**Directions for this task**
Repeat the lines beginning at the one with "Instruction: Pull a" and running to the end of the material, keeping the first and last of them, exactly as they appear.

* * * * * * * * *

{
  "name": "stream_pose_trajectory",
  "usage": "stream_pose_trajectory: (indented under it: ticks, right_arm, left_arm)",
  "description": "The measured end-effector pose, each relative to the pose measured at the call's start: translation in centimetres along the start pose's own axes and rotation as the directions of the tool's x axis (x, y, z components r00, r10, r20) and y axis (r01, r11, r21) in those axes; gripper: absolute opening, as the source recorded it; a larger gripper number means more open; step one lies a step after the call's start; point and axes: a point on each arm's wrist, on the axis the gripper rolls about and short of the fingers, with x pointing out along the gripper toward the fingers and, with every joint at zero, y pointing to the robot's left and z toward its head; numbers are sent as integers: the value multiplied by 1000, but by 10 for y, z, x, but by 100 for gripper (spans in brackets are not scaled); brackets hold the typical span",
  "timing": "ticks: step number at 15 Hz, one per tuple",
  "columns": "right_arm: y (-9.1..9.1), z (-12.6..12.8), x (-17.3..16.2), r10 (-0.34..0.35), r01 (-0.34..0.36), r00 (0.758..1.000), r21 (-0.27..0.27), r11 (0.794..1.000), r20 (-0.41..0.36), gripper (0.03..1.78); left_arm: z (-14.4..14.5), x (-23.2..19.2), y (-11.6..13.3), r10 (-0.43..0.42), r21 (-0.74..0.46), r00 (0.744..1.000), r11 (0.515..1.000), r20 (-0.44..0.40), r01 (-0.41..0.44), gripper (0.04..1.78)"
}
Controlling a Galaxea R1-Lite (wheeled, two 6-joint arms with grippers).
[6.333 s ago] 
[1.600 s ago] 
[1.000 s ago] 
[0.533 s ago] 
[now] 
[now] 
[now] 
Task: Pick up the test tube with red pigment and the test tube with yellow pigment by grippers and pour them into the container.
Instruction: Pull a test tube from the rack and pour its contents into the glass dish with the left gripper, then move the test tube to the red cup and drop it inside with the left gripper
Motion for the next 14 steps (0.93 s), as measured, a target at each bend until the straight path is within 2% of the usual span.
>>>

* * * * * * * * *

**Solution**
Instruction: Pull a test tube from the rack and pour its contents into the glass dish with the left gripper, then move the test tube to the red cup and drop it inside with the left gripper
Motion for the next 14 steps (0.93 s), as measured, a target at each bend until the straight path is within 2% of the usual span.
>>>

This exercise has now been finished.